Embodiment 2:5-chloro-N-(4 '-cyano-phenyl)-2,4-dinitraniline (A2)
2,4-two chloro-1, the 5-dinitrobenzene (1.2g, 5mmol) and to nitrile aniline (0.59g 5mmol) is dissolved in N, dinethylformamide (DMF, 10mL).Place ice-water bath to add potassium tert.-butoxide (1.4g, 12.5mmol), stirring at room is 45 minutes then in batches.Reaction solution is poured in the frozen water, and rare HCl adjust pH is to neutral.To separate out solid and leach, washing, drying, crude product separates (ethyl acetate/petroleum ether) with silicagel column and obtains title compound (1.44g, 90%), faint yellow solid. 1H?NMR(CDCl 3)δppm,7.41(1H,s,ArH-6),7.57(2H,d,J=8.8Hz,ArH-3’,5’),7.91(2H,d,J=8.8Hz,ArH-2’,6’),8.90(1H,s,ArH-3),10.07(1H,s,NH)。

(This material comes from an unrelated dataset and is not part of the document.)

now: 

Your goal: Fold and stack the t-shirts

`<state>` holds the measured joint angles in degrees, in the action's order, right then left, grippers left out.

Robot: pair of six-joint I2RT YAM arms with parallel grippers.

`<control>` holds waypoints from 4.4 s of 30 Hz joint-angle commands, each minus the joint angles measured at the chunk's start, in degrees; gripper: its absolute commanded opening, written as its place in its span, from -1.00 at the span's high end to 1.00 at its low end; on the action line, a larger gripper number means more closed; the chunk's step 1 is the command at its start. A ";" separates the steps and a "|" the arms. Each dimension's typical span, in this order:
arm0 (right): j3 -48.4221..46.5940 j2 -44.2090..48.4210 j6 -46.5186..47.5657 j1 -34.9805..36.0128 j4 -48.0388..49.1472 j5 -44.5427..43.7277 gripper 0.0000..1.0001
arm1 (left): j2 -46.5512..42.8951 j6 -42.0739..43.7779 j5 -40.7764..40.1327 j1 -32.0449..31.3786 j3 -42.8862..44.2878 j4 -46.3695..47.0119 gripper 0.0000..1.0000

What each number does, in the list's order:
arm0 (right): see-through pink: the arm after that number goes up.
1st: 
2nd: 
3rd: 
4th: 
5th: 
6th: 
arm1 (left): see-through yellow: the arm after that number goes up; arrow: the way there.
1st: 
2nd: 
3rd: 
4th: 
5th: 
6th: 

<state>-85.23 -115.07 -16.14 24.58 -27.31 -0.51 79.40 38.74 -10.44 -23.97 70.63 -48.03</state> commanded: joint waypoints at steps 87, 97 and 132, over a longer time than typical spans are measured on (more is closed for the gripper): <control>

Embodiment 3:5-chloro-2,4-dinitrobenzene-N-(4 '-p-methoxy-phenyl)-aniline (A3)
With 2,4-two chloro-1, the 5-dinitrobenzene (0.5g, 2.11mmol) and P-nethoxyaniline (0.26g 2.11mmol) is dissolved among the DMSO (5mL), adds K 2CO 3(0.58g, 4.22mmol) and the metal Cu of catalytic amount, under the nitrogen protection, 115 ℃ were stirred 2 hours.Pour in the frozen water, leach solid, washed several times with water, dry back crude product separates (petrol ether/ethyl acetate wash-out) with silicagel column and obtains title compound, and it is the sorrel solid, 0.68g, yield 67%. 1H?NMR(CDCl 3)δppm?3.88(3H,s,OCH 3),7.02(1H,s,ArH-6),7.03(2H,d,J=8.96Hz,ArH-3’,5’),7.21(2H,d,J=8.96Hz,ArH-2’,6’),9.07(1H,s,ArH-3),9.73(1H,s,NH)。
Embodiment 4:5-chloro-2,4-dinitrobenzene-N-(4 '-aminomethyl phenyl)-aniline (A4)
1,5-two chloro-2, the 4-dinitrobenzene (37mg, 1mmol), to monomethylaniline (128mg, 1.2mmol) and potassium tert.-butoxide (224mg, 2mmol) stirring at room 40 minutes in DMF (3mL).Pour in the water, transfer pH=5, filter crude product, obtain title compound with PTLC (petrol ether/ethyl acetate) separation, it is a faint yellow solid, 258mg, productive rate 84%. 1H?NMR(CDCl 3)δppmδ2.43(3H,s,CH 3),7.12(1H,s,ArH-6),7.17(2H,d,J=8.4Hz,ArH-3’,5’),7.32(2H,d,J=8.4Hz,ArH-2’,6’),9.08(1H,s,ArH-3),9.79(1H,s,NH)。
Embodiment 5:5-chloro-N-(4 '-p-methoxy-phenyl)-1,2,4-benzene triamine (A5)
(128mg 0.4mmol) is dissolved in 2.5mL THF, and (28.3mg, methyl alcohol 0.12mmol) (1mL) solution adds in the THF solution with six water nickelous chlorides with compd A 4.This mixture cools off, stirs with ice bath, and add sodium borohydride (75.6mg, 2mmol), ice bath continues down to stir 15 minutes in batches.Reaction solution is poured in the frozen water, regulates pH and is about 5, and stirring at room leaches solid for a moment, and dry back crude product separates (chloroform/methanol) with silica-gel plate and obtains title compound, and it is light brown solid, 20mg, productive rate 19%. 1H?NMR(CDCl 3)δppm?3.78(3H,s,OCH 3)5.81(1H,s,ArH-3),6.18(1H,s,ArH-6),6.71(2H,d,J=8.8Hz,ArH-3’,5’),6.77(2H,d,J=8.8Hz,ArH-2’,6’)。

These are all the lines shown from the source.